Nun gibt es zwar keinen möglichen Einwand dagegen, derart obszöne Gewaltphantasien zu haben, denn unser Denken muß frei sein, auch wenn es sadistische Handlungen inszeniert. Aber den Wunsch, jemanden zu mißhandeln, via Massenmedium (Facebook) zu promoten, das geht doch eindeutig zu weit und illustriert außerdem eine diskussionswürdige Einstellung zu derlei Gewalttaten.

Daß ausgerechnet eine Kommunikations- und Medienfachfrau keine Tau haben sollte, was das Verbreiten von Gewaltphantasien per Massenmedien für Risken birgt, erstaunt mich sehr. Dieses Staunen hat mir allerdings eine Meldung von Dichter Stephan Erzberg Eibel gemildert. Der war nämlich "In unserer Büchersendung erLesen" von ORF III (Kultur und Information) zu Gast, wo offenbar über Gott und die Welt zu reden war: "Die vorösterliche erLesen-Sendung beschäftigt sich mit Glaubensfragen, die weit über die Religion hinausgehen."

Schauspielerin Ulrike B. wurde danach per Meme mit einem Akt lupenreinen österreichischen Obskurantismus' zitiert: "Ich denke, dass es nicht diesen einen Gott gibt. Ich glaube an eine Energie, die uns alle speist."

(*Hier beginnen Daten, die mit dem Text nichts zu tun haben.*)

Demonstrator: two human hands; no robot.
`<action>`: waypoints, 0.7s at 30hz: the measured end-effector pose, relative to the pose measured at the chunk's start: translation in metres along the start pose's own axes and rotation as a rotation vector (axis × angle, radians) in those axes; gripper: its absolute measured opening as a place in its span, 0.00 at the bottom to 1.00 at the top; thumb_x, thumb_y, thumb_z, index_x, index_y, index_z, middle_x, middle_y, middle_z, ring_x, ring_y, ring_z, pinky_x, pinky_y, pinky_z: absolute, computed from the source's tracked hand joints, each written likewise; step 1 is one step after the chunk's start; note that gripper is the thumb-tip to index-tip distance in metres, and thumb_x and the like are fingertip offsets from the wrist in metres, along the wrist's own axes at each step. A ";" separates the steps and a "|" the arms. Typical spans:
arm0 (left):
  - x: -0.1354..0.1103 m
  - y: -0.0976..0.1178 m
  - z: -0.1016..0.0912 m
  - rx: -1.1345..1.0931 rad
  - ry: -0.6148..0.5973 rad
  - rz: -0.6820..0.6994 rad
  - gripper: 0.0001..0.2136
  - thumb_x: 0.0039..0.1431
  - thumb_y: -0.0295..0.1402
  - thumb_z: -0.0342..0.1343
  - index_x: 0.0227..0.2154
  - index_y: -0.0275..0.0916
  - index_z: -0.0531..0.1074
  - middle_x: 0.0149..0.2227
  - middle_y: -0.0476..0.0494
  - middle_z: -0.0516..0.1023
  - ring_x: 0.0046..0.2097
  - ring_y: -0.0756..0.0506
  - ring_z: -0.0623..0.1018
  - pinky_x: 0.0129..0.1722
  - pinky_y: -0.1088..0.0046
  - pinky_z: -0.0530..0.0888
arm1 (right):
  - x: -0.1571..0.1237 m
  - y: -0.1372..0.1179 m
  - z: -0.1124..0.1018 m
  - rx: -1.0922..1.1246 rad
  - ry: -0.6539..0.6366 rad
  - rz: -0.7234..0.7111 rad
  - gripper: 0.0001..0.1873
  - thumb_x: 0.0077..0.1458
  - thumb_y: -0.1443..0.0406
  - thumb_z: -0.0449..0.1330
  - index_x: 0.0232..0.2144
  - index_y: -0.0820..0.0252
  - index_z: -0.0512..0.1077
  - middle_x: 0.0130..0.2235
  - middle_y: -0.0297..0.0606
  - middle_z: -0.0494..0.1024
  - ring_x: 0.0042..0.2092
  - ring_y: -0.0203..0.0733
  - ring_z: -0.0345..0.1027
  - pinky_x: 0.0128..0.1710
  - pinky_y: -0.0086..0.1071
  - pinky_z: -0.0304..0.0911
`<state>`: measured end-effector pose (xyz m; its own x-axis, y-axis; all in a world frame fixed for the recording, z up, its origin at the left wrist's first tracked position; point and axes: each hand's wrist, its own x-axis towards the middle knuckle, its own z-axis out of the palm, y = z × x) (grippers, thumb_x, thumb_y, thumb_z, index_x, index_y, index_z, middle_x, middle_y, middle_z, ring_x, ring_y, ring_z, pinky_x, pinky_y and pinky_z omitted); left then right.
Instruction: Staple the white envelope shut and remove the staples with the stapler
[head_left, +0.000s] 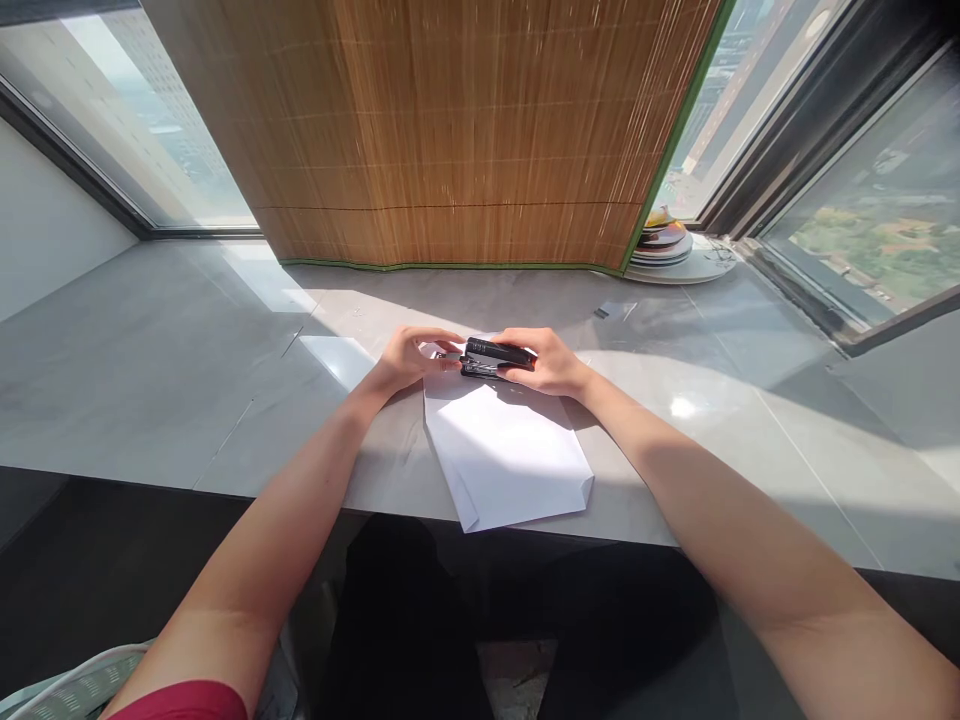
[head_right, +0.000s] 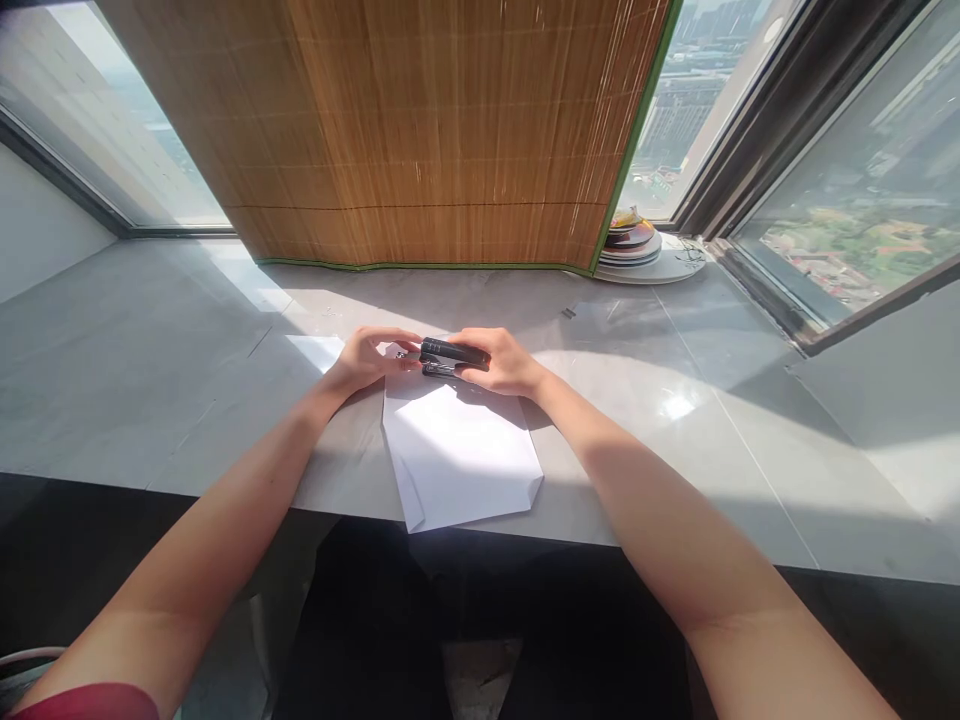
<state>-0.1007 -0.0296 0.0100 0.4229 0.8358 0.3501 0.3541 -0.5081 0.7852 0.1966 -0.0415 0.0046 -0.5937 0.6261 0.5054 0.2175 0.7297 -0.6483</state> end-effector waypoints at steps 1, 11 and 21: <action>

Da möchte man ihr mitten aus dem "Krieg der Sterne" heraus freundlich zurufen: "Möge die Macht mit dir sein!" und braucht auch über schlampige Faschismus-Exegese oder Kulturmanagerinnen, die gerne jemandes Ohren abschneiden würden, nicht mehr beunruhigt zu sein. Das adäquate Kommando lautet nun vermutlich: Alles Operette!